If 1/1000 employees in an organisation were spies then catching the spy with a polygraph is near impossible.

Polygraphs falsely accuse some innocent employees (say 30%).

Means 300 people will fail the polygraph test and so impossible to identify spy.

67
Q

Polygraph uses in clinical settings

BPS, 2004

A

Increasing medication compliance

Treating sex offenders

Exploring mental states e.g. delusions.

68
Q

Grubin (2000) polygraph in sex offenders

A

Studied 50 offenders and asked them to take two polygraph tests six months apart.

Polygraph increases the disclosure of information such as type of offenses, deviant fantasies/behaviours, number of victims etc.

High drop out rate (18% left in final sample).

69
Q

BPS (2004) issues with polygraphs and clinical settings

A

Not scientifically established as a treatment so unsure of effectiveness.

High refusal/drop out rates.

Could be perceived as coercive rather than voluntary e.g. sex offenders may be worried that it would make them look bad if they didn’t partake.

70
Q

ERP Lie Detection

Donchin, 2003

A

P300 response may be useful in line with the GKT test.

Has similar accuracy when used alone but when used together it is possible that they may increase accuracy.

71
Q

fMRI Lie Detection

BPS, 2004

A

Expensive and time consuming.

Brain activity more active in deception are also more active in non-deception tasks and therefore false positives are common.

More research needed.

72
Q

National Research Council (2003) overall polygraph criticims

A

Theories CQT is based on suggest innocent suspects will under certain conditions show physiological responses similar to guilty suspects.
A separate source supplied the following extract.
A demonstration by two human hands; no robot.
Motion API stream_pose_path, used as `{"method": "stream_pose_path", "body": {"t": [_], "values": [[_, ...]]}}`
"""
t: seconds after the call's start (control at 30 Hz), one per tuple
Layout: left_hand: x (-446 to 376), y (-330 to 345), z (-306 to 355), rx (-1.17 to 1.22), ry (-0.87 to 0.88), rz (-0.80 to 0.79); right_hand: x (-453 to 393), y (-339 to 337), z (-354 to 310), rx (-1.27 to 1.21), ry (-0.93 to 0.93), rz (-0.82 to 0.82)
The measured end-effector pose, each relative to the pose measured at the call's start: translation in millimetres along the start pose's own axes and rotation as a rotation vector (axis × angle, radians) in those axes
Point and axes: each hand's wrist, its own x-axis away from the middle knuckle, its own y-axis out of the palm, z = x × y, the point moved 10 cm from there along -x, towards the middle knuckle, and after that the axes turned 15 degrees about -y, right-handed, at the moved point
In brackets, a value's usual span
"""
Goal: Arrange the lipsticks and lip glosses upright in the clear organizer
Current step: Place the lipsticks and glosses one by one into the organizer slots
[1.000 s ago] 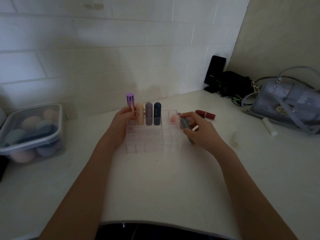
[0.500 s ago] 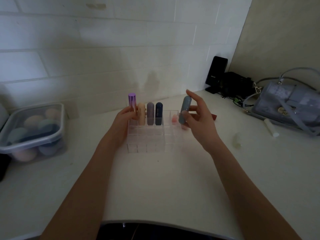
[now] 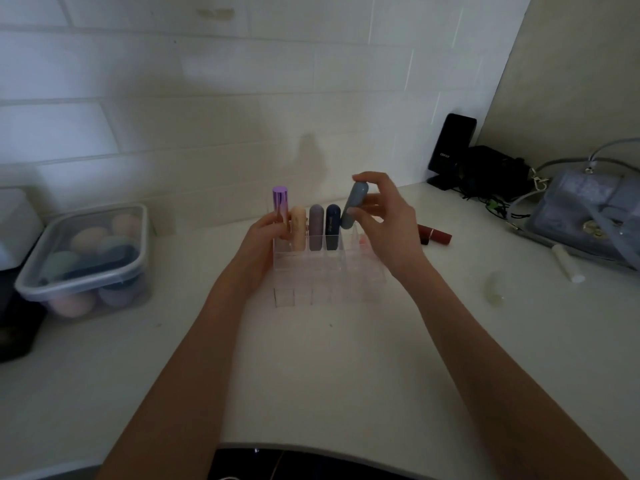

Blood pressure, skin response and respiration are put into one category but respond differently to psychological states.

Current knowledge on physiological response to social interactions have been ignored in polygraph theory.

The ambiguity in polygraph measures that research into improving it will only bring minor improvements in accuracy.

Research has not progressed over time and policy makers fail to demand better work.